Наступила вторая ночь — темная, дождливая сибирская ночь. Тихо плелись мы по грязи, среди гудящего леса. И ямщики и седоки в тарантасах дремали. Лошади лениво, еле-еле ступали по вязкой грязи. Навстречу изредка попадались длинные обозы. Это везли кяхтинский чай к нижегородской ярмарке. Наконец занялась заря, и мрак ночи рассеялся. Мы начали дремать.
Вдруг наша тройка пугливо шарахнулась в сторону, и ямщик остановил лошадей, крикнув передним ямщикам остановиться.
Мы вышли из телеги и со спутником подошли к ямщикам.
У самого края дороги лежала фигура человека, покрытого зипуном.
Ямщики молча потрогивали его кнутовищами и тихо покачивали головами.
— Должно, мертвый! — проговорил один из них.
Никто не решался удостовериться в этом. Все как-то брезгливо сторонились от лежавшего человека.
Мы со спутником отдернули зипун и при слабом свете рассвета увидали безжизненное лицо старого мертвеца. У виска, около шапки, видна была запекшаяся кровь. Тело его хотя и было холодно, но еще не окостенело. По всему видно, что смерть произошла недавно. Мы снова накрыли его и молча разошлись.

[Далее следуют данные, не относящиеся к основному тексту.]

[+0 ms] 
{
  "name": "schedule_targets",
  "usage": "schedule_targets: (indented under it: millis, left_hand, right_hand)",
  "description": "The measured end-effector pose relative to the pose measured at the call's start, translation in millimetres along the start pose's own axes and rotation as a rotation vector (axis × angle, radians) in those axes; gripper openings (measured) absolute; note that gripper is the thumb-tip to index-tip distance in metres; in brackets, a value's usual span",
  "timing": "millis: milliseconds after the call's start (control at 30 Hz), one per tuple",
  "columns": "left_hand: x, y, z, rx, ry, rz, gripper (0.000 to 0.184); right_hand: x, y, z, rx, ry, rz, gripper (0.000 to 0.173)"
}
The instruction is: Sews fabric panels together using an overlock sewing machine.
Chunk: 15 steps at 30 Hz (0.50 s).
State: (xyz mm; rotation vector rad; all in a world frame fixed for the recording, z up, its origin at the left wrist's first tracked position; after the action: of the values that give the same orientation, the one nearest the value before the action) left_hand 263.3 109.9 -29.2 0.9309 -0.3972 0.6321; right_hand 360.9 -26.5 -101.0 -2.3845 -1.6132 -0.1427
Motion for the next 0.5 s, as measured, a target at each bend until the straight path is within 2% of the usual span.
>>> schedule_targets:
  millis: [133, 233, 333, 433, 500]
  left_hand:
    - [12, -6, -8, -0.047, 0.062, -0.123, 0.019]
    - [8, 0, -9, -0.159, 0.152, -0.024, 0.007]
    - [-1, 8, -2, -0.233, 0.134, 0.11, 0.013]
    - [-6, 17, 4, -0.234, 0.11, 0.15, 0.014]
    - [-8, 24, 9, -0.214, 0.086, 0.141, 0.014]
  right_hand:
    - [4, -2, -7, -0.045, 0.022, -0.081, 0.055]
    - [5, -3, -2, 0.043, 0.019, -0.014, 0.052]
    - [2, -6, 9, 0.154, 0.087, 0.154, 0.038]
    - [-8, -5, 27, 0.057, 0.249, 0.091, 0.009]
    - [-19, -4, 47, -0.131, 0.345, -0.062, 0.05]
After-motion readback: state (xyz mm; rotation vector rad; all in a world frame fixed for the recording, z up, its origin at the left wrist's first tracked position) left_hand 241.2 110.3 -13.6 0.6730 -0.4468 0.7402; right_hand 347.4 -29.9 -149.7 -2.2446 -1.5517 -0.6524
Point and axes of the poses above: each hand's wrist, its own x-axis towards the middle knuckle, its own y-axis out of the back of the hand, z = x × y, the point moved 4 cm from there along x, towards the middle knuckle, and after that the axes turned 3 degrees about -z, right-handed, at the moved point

— Смотри, на станции не болтай, — проговорил один из ямщиков, обращаясь к другим.
Кто был этот старик, брошенный у дороги, — бродяга ли, мирный ли крестьянин, убитый кем-нибудь, кто знает?
— Должно быть, жиган, — сказал нам ямщик, садясь на облучок, — верно, обозники прикончили.
Могло и это быть. Подобные случаи не редкость по сибирским дорогам. Между бродягами и обозниками давно уже идет война не на живот, а на смерть. Эти рыцари больших сибирских дорог, собравшись шайкой, выезжают на тракт и сторожат обозы с товарами. Ночью, когда возчики спят, они набрасывают нечто вроде мексиканских лассо, с крючьями на концах, на лошадей и отбивают обозы с товарами.
Такие же точно лассо употребляются и в городах с целью грабежа. Даже в таком относительно большом городе, как Томск, такие факты не редкость. Грабители выезжают в кошеве[60] и, завидя где-нибудь в глухой улице путника, набрасывают на него аркан, тащат его за собой за город и там грабят. Хроники сибирских газет полны описанием таких происшествий, остающихся в массе случаев нераскрытыми. Одно время в Томске была настоящая паника. По вечерам не выходили из квартир и даже днем не выходили без револьверов. В одну неделю были раскуплены все револьверы в лавках.